■ **Problem**
For each line below that contains the word "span", return that line.

** Opening Material provided block **

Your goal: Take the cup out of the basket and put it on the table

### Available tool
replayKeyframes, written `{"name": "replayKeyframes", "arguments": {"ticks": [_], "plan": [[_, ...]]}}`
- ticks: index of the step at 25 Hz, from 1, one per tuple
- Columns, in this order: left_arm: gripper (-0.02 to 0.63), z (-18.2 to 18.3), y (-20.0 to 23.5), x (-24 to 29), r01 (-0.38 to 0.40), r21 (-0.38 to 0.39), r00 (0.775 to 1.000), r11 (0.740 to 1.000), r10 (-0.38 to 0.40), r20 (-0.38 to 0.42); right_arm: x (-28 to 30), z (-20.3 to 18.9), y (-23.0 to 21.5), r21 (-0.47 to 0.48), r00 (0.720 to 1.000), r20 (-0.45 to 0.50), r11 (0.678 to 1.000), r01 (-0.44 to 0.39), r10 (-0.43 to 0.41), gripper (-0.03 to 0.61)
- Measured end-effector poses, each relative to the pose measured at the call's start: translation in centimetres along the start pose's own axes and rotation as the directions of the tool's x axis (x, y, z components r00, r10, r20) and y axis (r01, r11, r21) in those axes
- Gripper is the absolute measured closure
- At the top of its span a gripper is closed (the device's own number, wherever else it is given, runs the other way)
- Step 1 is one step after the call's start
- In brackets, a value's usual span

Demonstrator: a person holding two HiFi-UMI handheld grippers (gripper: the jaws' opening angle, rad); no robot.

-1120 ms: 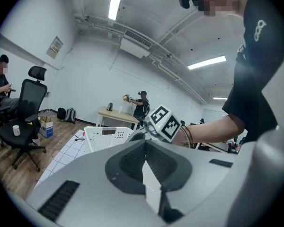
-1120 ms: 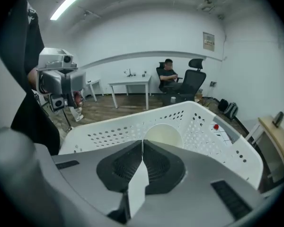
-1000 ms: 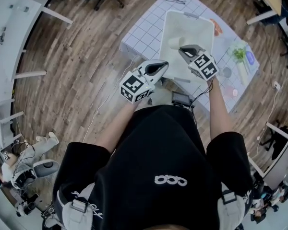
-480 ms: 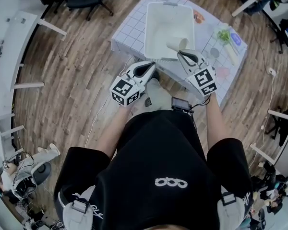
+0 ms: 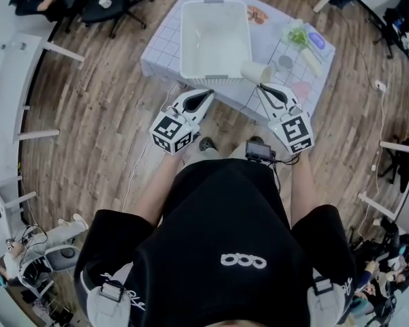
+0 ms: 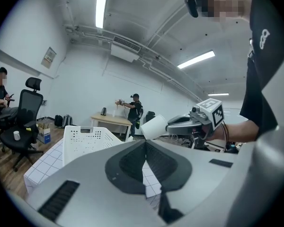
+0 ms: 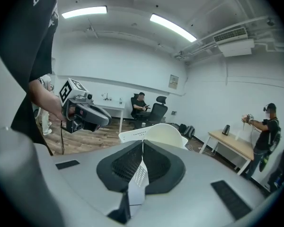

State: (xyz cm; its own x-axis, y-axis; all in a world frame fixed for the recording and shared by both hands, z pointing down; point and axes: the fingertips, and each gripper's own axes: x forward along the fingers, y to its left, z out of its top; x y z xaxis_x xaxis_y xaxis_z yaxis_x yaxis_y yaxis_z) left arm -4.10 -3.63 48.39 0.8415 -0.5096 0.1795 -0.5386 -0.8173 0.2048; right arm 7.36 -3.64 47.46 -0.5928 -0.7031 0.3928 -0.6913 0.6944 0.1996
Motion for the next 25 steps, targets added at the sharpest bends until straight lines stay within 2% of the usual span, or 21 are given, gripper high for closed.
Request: {"name": "replayKeyframes", "arguments": {"ticks": [7,16,25], "plan": [[0.606,0.8,-2.4,4.8,-0.03,-0.02,0.999,0.999,0.03,0.012,-6.3,-4.1,-3.6,0.045,0.999,-0.031,0.999,0.026,-0.024,0.549],[0.605,1.0,-8.0,11.9,-0.031,-0.045,0.999,0.998,0.033,0.03,-12.6,-11.8,-8.7,0.101,0.993,-0.111,0.994,0.04,-0.029,0.549],[0.604,0.7,-11.4,14.6,-0.025,-0.03,1.0,0.999,0.026,0.012,-15.0,-14.2,-9.8,0.119,0.994,-0.105,0.993,0.021,-0.009,0.549]]}}
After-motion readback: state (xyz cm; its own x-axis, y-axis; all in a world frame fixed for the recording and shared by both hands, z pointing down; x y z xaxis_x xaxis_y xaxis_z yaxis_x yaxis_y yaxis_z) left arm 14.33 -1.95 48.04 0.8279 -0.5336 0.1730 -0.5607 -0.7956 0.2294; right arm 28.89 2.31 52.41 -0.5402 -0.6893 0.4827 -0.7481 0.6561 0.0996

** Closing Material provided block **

■ **Written answer**
- At the top of its span a gripper is closed (the device's own number, wherever else it is given, runs the other way)
- In brackets, a value's usual span
Motion for the next 25 steps, targets added at the sharpest bends until straight lines stay within 2% of the usual span, or 21 are given, gripper high for closed.

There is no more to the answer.